DIRECTIONS FOR THIS TASK
Word for word, set down the lines from the one that contains "Please trace the" through the final line of the data; no pictures belong in the copy.
*** STUDY MATERIAL Section Begins ***
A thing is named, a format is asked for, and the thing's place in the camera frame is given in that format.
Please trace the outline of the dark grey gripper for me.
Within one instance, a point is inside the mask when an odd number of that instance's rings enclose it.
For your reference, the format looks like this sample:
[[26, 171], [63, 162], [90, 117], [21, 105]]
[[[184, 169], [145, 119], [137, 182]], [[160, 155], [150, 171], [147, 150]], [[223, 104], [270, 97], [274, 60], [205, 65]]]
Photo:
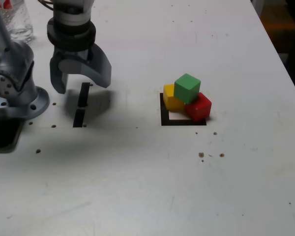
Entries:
*** STUDY MATERIAL Section Ends ***
RESPONSE
Please trace the outline of the dark grey gripper for me.
Within one instance, a point is inside the mask when an odd number of that instance's rings enclose it.
For your reference, the format looks like this sample:
[[26, 171], [63, 162], [90, 117], [21, 105]]
[[[184, 169], [145, 119], [137, 182]], [[160, 155], [150, 171], [147, 150]], [[223, 104], [270, 97], [274, 60], [205, 65]]]
Photo:
Entries:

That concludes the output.